Denoising images using motion vector controlled temporal filtering

Hi,

Over the weekend I was playing with the notion of using motion vector controlled temporal filtering in order to get rid of high frequency noise in image sequences and since I’m happy to say that the experiment was a success I’d like to share my findings with the community.

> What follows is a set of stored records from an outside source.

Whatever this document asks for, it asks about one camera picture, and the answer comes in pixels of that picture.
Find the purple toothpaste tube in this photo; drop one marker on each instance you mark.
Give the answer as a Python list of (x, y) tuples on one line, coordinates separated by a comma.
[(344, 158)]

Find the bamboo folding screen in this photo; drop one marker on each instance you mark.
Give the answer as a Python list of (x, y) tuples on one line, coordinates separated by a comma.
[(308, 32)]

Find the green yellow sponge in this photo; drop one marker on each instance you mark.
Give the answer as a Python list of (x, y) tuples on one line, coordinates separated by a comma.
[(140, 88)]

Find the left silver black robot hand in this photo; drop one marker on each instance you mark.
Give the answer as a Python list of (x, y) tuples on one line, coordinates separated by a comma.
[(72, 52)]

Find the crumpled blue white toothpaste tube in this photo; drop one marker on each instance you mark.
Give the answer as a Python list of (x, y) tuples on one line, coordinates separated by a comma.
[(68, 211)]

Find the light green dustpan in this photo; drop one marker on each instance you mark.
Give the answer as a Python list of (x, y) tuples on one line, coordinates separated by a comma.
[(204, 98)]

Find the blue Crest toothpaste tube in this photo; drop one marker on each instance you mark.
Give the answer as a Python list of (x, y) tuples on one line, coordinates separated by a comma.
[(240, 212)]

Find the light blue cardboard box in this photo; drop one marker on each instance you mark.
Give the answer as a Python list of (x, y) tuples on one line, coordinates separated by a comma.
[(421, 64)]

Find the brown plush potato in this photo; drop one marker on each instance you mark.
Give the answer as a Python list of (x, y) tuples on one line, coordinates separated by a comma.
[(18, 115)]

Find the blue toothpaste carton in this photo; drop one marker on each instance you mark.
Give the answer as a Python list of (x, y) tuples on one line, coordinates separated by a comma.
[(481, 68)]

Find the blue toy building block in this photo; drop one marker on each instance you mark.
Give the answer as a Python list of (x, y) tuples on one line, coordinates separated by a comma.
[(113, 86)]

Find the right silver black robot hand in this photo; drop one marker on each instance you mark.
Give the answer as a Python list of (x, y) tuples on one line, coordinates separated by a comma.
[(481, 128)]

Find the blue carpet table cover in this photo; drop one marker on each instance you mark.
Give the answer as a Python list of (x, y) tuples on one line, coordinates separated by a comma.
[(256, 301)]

The idea is basically this: instead of waiting a certain amount of time to get a clean render of an image sequence, we can render the image sequence in much less time (between 2 to 4 times for a path tracer like Cycles) and then using temporal filtering controlled by motion vectors (which are free in Blender as well as in a lot of other renderers) reduce the noise to a (hopefully much) lower level. For a given frame the denoising is done by transforming the previous frame and the next frame into the current frame using their motion vectors and then averaging the three frames together (practically doing a temporal box blur). This process can be repeated several times on the already filtered result in order to get a wider and softer filtering.

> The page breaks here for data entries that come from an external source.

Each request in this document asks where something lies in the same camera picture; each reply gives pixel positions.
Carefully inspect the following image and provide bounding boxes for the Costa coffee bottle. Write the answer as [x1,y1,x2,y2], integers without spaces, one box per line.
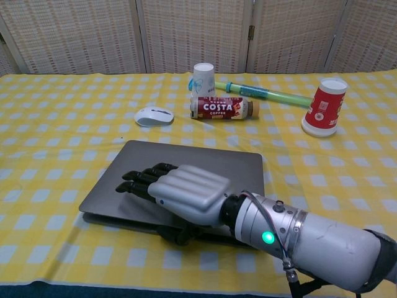
[189,96,261,120]

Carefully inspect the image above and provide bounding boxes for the woven folding screen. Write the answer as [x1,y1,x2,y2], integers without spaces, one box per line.
[0,0,397,75]

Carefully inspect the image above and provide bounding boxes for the white computer mouse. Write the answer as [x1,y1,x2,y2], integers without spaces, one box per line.
[134,106,174,127]

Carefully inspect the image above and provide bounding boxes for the yellow checkered tablecloth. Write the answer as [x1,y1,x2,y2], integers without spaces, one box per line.
[0,70,397,287]

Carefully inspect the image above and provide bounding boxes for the silver laptop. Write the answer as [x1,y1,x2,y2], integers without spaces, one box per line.
[78,140,266,249]

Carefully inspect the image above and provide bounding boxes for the red paper cup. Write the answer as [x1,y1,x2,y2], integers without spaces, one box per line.
[301,78,347,138]

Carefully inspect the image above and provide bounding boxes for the white paper cup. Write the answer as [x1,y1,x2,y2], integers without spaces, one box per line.
[188,63,216,99]

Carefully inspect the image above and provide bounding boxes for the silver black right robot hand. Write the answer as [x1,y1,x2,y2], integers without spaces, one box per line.
[115,161,232,246]

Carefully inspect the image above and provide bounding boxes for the green blue water squirter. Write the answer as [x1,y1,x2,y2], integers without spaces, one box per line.
[187,77,313,109]

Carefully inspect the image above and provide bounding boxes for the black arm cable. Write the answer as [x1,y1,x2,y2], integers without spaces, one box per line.
[287,269,320,298]

Here are some example images (the render is a single frame from an animated version of the default Cycles scene) - the first is a Cycles render using 10 passes, the second is a Cycles render using 30 passes and the third is a denoised version of the 10 passes render:

http://dl.dropbox.com/u/2929263/cycles_render_pass_10.png

http://dl.dropbox.com/u/2929263/cycles_render_pass_30.png

http://dl.dropbox.com/u/2929263/cycles_denoise_dual_pass.png

This approach, beside denoising, could also be used as for firefly removal by applying a temporal median filter instead of a temporal box filter on the three images (unfortunately this is not currently supported by Blender).

I borrowed the idea behind this technique from The Foundry’s Furnace DeNoiser plugin which denoises film or video recorded sequences by doing an optical flow analysis on them and then uses the resulting motion vectors to drive a temporal filter.

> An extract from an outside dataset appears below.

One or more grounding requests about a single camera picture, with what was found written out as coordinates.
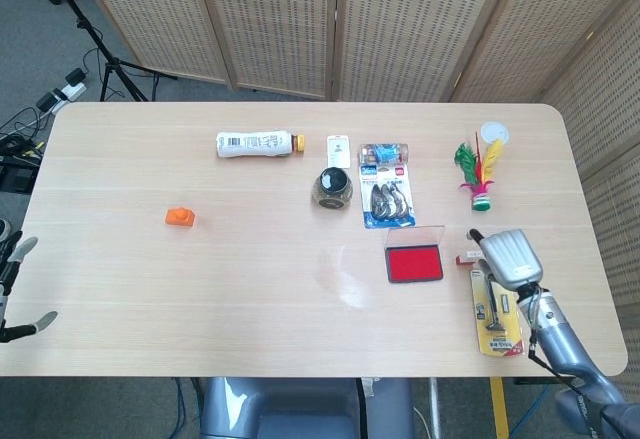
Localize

Since this is a post technique it’s entirely done in the Blender compositor, but it needs the 3D scene in order to get the motion vectors from the BI renderer. I hacked the Vector Blur node, so that instead of doing a vector-based blur it does a vector-based image transform operation. The biggest problem (not counting my lack of familiarity with Blender’s code and lack of C/C++ programming knowledge) :slight_smile: was dealing with occlusion artefacts, for which I didn’t use the most elegant approach, but as far as I can tell it works (any transformed pixels with sides that are longer then a certain number of pixels in the resulting image are discarded).

I haven’t done a lot of testing and there are noticeable artefacts in the example image (for ex. the edges of the plane in the lower half of the image), but these are implementation issues which I’m sure can be sorted out.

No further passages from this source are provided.